A sixth grade scholarship student studies typing in front of a mural of the massacres in her community.
The scholarship benefits
children of the survivors of the massacres of the 1980’s many of whom were orphaned and
received no education
themselves.
A sixth grader, Angelica Osorio Osorio studies typing in front of a mural of the massacres of Plan de Sanchez and Rio Negro.
Keeping the memory of
the atrocities alive is critical to having it never happen again.
ADIVIMA was instrumental in obtaining court permission to exhume the mass graves.
In the middle photo, survivors carry coffins containing the remains of family members exhumed in order to give them a proper Mayan burial.
In the Rio Negro massacre alone, one-hundred seven children and seventy women were murdered in one day.
Four other communities in the Rio Negro valley suffered the same fate.

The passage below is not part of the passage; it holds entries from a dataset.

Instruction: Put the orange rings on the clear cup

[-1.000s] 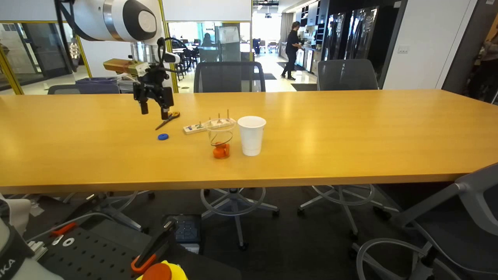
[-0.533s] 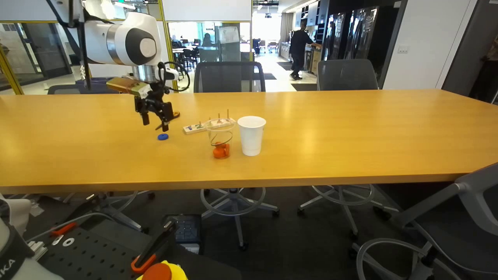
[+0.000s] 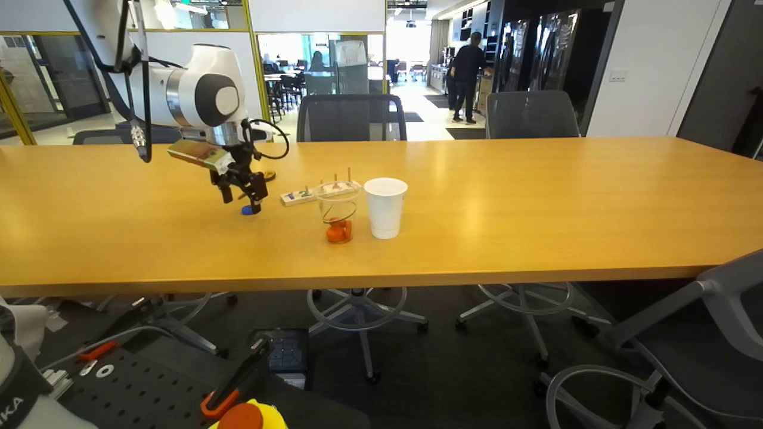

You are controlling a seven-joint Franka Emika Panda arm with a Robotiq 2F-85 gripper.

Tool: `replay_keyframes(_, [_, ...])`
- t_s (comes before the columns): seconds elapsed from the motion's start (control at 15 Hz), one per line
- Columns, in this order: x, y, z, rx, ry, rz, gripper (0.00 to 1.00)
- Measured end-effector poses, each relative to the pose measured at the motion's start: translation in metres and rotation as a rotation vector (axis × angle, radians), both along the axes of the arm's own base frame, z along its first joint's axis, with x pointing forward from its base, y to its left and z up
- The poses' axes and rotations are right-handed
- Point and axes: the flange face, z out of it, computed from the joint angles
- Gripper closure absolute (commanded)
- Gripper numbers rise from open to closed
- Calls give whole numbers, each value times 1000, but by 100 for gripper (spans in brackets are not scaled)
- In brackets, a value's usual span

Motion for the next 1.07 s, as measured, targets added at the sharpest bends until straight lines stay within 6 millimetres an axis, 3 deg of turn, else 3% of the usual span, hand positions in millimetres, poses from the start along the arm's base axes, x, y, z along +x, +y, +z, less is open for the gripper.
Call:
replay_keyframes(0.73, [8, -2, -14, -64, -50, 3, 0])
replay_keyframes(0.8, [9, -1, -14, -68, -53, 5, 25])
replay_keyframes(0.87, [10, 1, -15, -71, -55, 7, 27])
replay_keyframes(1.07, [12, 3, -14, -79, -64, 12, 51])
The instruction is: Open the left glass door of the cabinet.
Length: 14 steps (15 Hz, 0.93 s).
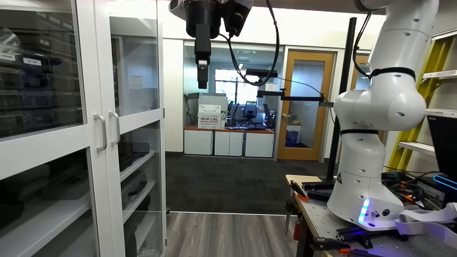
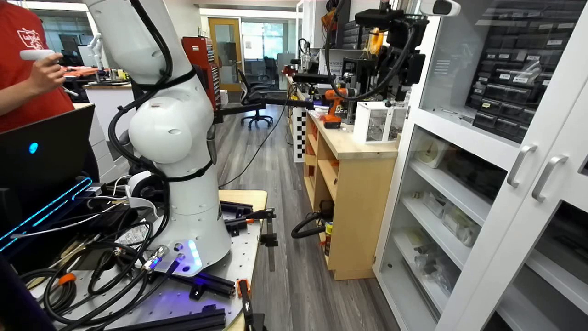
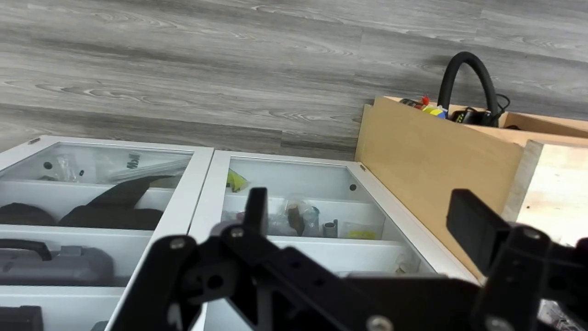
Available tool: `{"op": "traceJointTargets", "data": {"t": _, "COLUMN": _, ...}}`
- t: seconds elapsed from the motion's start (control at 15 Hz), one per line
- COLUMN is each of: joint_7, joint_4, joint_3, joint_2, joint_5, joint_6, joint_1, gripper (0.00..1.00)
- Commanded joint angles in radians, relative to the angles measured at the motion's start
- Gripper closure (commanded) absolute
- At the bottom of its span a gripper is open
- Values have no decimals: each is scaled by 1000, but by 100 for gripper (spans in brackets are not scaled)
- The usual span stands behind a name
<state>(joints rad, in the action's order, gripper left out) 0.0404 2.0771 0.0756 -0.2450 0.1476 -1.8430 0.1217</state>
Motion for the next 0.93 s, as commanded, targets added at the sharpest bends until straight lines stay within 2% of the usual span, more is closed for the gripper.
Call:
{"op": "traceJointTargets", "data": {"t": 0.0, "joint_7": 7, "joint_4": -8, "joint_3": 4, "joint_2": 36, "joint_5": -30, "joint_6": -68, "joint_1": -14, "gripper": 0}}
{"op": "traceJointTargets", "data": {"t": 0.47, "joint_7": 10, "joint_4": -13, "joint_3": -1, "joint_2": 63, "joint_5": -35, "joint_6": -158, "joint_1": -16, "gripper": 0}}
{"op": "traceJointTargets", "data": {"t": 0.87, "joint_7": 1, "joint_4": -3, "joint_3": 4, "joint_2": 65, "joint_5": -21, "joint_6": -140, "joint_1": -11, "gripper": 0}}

The survivors who fled to the hills were pursued for years by the military.
Children who fled their villages died of starvation and illness and many adults were killed by the military.
ADIVIMA carries a sign saying, “Justice! For our 73 brothers from Rio Negro disappeared on February 13, 1982 in the town of Xococ.” Survivors carry coffins with the remains of their family members exhumed from the massacre site in Xococ.
A month after the men were killed in Xococ, 70 women and 107 children from Rio Negro were massacred and dumped in a mass grave on the mountain of Pacoxom.